Teachers learn alongside children in these moments. They learn whether their professional judgment is trusted—or whether it is something to be managed.
Policy as a Mattering System
Policy debates are often framed as technical: questions of alignment, outcomes, or accountability. But policy also functions as a mattering system. It communicates who is trusted, whose expertise counts, and whose needs are considered negotiable.
The messages that shape mattering are not limited to curriculum or classroom practice. They show up in compensation structures, eroded professional autonomy, lack of accountability when systems fail, and the persistent framing of educators and learners as problems to be fixed rather than partners to be trusted.
These are not isolated issues. They are patterns. And patterns teach.
When Efficiency Replaces Relationship
Concerns about technology—especially artificial intelligence—are often framed as fears about novelty or speed. But the deeper issue is not technology itself. It is what happens when efficiency begins to replace responsiveness.
In a widely circulated opinion piece, Kathy Hirsh-Pasek warns about AI replacing responsive caregiving, not because technology is inherently harmful, but because automated substitutes cannot replicate the relational conditions children’s brains depend on.
This concern extends well beyond early childhood—and well beyond AI. Whenever systems prioritize scale, speed, or control over relationship, they risk communicating an anti-mattering message: you are interchangeable; your presence is optional.

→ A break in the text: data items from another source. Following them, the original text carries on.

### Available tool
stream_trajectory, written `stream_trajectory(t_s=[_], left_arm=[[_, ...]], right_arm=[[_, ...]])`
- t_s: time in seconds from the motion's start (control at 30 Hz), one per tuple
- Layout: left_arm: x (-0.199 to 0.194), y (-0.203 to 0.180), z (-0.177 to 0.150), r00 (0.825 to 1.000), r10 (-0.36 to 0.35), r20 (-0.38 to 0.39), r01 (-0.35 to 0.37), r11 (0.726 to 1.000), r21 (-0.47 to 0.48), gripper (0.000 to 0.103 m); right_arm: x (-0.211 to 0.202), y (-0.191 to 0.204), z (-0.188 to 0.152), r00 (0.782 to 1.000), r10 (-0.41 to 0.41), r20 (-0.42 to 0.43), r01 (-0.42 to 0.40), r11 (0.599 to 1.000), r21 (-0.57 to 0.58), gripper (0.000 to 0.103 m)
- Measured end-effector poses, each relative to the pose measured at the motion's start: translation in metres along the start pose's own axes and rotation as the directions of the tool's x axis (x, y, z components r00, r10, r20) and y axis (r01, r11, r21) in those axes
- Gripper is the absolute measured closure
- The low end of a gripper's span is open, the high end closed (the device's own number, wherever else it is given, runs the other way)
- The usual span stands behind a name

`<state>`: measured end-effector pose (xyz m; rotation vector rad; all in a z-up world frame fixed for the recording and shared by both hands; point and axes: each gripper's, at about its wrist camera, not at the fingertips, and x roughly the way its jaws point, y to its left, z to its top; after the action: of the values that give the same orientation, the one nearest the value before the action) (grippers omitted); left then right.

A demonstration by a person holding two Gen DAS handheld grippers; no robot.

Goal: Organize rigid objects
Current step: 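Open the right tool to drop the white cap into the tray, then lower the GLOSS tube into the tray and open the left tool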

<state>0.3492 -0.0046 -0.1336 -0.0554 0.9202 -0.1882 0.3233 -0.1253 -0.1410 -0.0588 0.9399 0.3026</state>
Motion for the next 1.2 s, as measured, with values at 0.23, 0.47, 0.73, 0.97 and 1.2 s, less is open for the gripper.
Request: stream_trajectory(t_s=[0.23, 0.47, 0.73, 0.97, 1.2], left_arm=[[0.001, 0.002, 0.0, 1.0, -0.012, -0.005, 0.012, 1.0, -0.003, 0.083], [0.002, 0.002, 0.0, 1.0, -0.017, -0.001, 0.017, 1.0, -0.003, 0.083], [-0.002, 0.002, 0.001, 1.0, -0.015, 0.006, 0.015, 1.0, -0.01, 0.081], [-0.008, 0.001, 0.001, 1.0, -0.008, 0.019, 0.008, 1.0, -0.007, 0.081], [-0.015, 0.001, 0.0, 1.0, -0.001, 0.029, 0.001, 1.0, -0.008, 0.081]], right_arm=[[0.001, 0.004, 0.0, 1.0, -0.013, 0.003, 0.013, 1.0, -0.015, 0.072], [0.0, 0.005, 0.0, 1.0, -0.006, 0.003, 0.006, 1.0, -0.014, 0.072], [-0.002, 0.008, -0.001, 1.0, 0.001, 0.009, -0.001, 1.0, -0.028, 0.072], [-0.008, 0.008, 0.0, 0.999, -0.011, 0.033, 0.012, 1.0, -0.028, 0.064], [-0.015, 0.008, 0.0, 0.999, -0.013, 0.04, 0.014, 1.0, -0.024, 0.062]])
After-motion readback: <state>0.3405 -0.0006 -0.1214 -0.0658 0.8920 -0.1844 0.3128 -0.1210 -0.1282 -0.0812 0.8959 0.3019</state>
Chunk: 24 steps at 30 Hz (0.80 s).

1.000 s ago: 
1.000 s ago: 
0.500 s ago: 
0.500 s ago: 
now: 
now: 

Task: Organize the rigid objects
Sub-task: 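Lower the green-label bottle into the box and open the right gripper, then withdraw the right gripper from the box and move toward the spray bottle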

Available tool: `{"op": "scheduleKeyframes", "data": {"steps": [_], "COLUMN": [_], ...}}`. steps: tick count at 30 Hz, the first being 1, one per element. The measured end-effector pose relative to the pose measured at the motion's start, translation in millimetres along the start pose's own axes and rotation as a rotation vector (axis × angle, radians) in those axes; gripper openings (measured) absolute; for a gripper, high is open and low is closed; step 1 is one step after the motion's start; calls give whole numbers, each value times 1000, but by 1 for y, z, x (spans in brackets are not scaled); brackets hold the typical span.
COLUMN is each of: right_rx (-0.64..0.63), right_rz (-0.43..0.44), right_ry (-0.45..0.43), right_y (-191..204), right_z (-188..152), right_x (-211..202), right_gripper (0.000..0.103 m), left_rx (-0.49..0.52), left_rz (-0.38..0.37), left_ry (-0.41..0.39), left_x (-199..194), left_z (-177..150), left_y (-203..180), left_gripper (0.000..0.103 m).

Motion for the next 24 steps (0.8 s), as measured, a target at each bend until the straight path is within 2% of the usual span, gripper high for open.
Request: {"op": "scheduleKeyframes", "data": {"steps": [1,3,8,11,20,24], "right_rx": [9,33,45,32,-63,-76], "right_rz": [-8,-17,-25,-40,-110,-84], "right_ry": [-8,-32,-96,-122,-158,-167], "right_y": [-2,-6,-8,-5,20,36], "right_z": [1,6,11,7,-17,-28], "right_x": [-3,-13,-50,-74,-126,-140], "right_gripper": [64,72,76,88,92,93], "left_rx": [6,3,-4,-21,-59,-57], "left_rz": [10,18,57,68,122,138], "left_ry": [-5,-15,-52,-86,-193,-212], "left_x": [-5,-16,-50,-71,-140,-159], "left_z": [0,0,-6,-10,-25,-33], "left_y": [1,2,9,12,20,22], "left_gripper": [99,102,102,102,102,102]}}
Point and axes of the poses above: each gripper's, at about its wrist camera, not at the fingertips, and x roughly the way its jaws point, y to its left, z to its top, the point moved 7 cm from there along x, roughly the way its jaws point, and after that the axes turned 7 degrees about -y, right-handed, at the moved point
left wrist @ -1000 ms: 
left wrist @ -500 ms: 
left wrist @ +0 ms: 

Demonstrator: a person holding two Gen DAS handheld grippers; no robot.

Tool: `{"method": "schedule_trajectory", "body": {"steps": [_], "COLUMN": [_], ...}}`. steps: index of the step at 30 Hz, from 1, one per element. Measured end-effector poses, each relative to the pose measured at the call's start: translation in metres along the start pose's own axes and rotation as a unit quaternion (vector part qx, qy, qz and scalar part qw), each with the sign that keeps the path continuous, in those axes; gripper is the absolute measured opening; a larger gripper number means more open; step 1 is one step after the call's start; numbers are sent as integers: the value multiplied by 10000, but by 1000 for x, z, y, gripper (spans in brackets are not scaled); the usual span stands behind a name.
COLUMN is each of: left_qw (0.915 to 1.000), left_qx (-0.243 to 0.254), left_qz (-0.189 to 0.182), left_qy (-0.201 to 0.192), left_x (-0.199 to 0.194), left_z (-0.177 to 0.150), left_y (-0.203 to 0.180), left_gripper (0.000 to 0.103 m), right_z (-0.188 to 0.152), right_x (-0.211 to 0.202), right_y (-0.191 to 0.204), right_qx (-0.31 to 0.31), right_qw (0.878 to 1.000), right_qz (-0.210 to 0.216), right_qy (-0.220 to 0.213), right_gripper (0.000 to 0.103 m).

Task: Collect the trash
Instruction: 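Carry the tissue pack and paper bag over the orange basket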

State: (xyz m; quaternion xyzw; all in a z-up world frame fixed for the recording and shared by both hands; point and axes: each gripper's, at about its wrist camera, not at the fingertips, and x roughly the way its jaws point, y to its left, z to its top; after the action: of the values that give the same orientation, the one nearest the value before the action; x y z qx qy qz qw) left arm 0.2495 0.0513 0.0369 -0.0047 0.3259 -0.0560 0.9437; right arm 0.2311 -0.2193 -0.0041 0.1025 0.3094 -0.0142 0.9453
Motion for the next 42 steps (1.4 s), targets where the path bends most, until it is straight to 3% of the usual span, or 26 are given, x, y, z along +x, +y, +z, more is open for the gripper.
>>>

The JLC Position: Play, Joy, and Agency as Mattering Practices
At JLC, we are not neutral about these questions.
Play is not an indulgence. It is a public affirmation that children’s ways of making sense of the world matter. Joy is not a distraction from learning; it is often a signal that learning environments feel safe enough for risk-taking. Agency is not chaos; it is an acknowledgment of personhood.
When schools protect play, honor professional judgment, and design environments that invite participation rather than compliance, they are doing more than improving instruction.
They are communicating mattering—intentionally.
Naming the Stakes
Whether we acknowledge it or not, schools are always teaching something before instruction begins. Children and teachers are always learning how much they matter, who holds power, and what kinds of engagement are welcomed.
The question is not whether these lessons are being taught. The question is whether we are willing to notice them—and to take responsibility for the messages our systems send.